_HOW TO COMPLETE THIS TASK_: Wherever "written" turns up in a line of the entries below, that line counts. Say how many such lines there are, with no other words.

Stored data
::::

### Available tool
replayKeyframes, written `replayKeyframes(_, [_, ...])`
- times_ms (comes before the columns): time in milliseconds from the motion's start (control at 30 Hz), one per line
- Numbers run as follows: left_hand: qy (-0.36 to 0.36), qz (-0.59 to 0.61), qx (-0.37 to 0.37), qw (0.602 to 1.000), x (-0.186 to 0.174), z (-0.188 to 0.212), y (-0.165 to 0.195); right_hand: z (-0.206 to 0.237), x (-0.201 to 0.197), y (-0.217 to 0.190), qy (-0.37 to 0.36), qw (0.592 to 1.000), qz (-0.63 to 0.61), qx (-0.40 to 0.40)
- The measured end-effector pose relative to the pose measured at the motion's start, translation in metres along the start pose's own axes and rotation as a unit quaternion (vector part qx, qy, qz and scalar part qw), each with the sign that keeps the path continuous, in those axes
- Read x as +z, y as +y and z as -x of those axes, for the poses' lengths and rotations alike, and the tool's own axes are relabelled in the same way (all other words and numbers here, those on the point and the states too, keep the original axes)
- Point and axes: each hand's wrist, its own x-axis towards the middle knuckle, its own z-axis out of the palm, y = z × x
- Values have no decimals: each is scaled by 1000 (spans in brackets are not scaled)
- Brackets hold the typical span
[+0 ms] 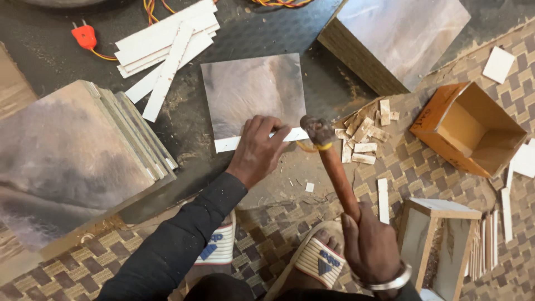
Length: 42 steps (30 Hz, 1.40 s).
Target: The person sits on the floor and nails thin white wooden strips along the edges of a square board using a hammer, tapping small nails to attach the strips. They align each strip by hand, hammer it in place, then set the finished board onto a stack of completed boards and pick up the next board and strip to repeat the process.
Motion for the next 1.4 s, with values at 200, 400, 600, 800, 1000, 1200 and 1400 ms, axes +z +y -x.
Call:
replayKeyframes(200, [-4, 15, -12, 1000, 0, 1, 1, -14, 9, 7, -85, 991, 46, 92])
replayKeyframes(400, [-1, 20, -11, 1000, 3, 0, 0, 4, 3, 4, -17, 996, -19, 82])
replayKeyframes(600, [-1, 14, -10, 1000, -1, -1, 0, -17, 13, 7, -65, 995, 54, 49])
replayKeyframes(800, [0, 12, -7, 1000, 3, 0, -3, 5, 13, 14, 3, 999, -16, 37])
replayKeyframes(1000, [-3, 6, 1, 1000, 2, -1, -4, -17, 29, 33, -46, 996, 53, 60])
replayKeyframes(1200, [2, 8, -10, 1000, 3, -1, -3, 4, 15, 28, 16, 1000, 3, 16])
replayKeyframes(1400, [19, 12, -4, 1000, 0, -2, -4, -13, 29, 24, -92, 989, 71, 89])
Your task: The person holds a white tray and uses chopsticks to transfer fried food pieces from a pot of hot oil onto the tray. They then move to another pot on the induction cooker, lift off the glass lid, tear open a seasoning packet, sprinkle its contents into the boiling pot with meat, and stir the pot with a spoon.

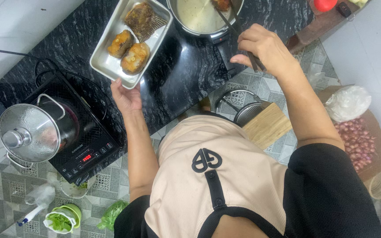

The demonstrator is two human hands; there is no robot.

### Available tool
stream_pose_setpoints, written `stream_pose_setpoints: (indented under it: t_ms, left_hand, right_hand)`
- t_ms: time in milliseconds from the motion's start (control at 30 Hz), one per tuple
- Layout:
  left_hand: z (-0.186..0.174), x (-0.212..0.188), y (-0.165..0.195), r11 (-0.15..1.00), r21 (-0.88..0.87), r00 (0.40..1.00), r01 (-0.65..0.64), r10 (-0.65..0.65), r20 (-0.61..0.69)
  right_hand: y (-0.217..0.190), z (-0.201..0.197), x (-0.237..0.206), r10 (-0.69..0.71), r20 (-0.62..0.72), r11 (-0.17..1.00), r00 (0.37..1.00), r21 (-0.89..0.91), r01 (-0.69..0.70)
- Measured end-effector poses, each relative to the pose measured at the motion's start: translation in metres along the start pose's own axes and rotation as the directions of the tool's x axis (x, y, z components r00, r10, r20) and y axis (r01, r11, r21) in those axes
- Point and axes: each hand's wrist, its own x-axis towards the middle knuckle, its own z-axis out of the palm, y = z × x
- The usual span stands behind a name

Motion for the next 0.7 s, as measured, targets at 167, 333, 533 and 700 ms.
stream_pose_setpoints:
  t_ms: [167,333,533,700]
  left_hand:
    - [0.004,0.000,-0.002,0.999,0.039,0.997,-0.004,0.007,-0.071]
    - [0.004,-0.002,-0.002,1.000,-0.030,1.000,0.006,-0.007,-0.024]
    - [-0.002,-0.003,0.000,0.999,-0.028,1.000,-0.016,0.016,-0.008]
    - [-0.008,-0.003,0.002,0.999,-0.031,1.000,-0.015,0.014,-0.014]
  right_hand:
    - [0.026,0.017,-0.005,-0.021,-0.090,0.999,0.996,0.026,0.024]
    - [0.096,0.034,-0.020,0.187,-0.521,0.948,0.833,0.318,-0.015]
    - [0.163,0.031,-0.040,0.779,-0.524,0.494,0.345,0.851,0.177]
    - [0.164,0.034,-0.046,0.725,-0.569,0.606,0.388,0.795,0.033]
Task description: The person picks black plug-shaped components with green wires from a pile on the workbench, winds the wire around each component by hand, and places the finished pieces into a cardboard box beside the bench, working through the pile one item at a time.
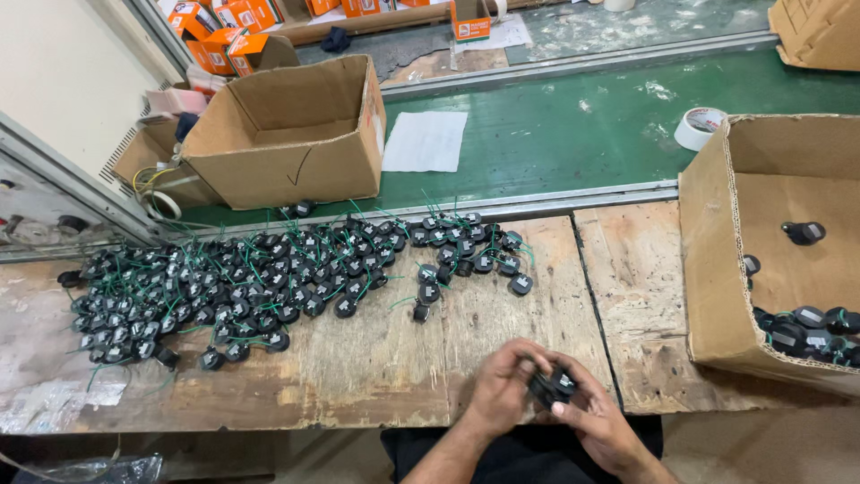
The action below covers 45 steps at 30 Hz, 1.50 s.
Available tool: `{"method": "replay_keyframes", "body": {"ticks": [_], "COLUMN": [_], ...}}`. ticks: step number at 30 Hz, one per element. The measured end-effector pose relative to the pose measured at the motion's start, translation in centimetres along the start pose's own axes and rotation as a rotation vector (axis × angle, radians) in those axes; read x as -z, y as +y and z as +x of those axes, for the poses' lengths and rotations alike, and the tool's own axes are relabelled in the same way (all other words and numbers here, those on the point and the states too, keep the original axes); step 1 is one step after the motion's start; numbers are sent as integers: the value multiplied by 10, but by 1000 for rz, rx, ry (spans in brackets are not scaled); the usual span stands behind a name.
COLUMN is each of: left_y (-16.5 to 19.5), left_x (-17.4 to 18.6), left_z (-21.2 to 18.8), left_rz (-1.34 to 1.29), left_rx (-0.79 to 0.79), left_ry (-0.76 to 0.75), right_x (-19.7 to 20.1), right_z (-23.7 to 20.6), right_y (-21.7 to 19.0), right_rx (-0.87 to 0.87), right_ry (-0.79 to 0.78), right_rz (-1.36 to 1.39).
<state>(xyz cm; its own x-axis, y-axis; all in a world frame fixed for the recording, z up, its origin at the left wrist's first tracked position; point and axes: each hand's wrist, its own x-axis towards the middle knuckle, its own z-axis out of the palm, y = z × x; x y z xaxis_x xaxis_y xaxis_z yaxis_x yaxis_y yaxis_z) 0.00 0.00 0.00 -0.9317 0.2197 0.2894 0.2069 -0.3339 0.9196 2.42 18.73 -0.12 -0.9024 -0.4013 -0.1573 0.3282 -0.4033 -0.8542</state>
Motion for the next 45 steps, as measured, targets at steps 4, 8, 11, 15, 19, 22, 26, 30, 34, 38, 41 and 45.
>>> {"method": "replay_keyframes", "body": {"ticks": [4, 8, 11, 15, 19, 22, 26, 30, 34, 38, 41, 45], "left_y": [40, 62, 64, 49, 36, 35, 46, 54, 38, 34, 43, 53], "left_x": [-22, -26, -14, -8, -22, -13, 40, 94, 95, 97, 83, 18], "left_z": [9, 6, -2, -9, -19, -25, -3, 25, 19, 11, 5, -9], "left_rz": [602, 576, 565, 498, 79, 332, 599, 1328, 1305, 1051, 906, 858], "left_rx": [-383, -499, -513, -316, 36, -114, -259, -58, 61, -16, -215, -416], "left_ry": [-29, -1, -103, -120, 129, 183, 496, 724, 444, 638, 757, 561], "right_x": [20, 28, 23, -4, -31, -33, -21, -12, -10, -9, -13, -18], "right_z": [-1, -2, -1, -3, -10, -11, -8, -10, -12, -14, -10, 0], "right_y": [17, 21, 11, -8, -15, -16, -11, 0, 9, 11, 12, 16], "right_rx": [-11, 106, 278, 401, 510, 572, 618, 332, 322, 310, 152, 31], "right_ry": [-68, -23, 40, 183, 197, 203, 193, 216, 61, -9, 13, 36], "right_rz": [-23, -222, -581, -988, -1015, -973, -772, -248, -289, -548, -292, 120]}}
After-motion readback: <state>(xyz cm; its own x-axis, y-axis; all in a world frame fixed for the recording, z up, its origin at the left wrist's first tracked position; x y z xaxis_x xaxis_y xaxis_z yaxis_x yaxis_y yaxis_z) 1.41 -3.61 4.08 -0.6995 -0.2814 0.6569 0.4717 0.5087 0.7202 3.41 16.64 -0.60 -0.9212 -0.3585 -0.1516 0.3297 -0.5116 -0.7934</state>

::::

_RESPONSE_: 2